_TASK DETAILS_
Look through the listing and locate every line containing the word "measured"; copy those lines.

_DATA EXTRACT_
__________

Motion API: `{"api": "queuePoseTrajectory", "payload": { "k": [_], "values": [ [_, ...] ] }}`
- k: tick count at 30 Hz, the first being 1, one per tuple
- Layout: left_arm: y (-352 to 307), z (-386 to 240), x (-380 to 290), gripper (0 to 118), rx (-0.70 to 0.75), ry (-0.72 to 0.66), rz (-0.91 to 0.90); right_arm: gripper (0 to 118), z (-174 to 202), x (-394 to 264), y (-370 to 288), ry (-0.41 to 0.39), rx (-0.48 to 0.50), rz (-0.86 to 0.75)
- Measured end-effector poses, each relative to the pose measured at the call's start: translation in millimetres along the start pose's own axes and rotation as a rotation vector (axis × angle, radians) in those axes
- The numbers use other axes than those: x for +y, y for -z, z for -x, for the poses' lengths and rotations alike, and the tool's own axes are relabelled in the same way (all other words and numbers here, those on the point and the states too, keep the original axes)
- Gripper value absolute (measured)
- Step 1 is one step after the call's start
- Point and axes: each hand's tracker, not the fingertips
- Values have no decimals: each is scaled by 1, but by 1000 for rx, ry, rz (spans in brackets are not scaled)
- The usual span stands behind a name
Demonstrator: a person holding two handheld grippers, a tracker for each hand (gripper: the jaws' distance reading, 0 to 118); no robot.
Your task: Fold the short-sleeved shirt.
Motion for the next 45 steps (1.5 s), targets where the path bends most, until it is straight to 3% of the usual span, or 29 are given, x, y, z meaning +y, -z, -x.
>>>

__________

_EXERCISE ANSWER_
- Measured end-effector poses, each relative to the pose measured at the call's start: translation in millimetres along the start pose's own axes and rotation as a rotation vector (axis × angle, radians) in those axes
- Gripper value absolute (measured)

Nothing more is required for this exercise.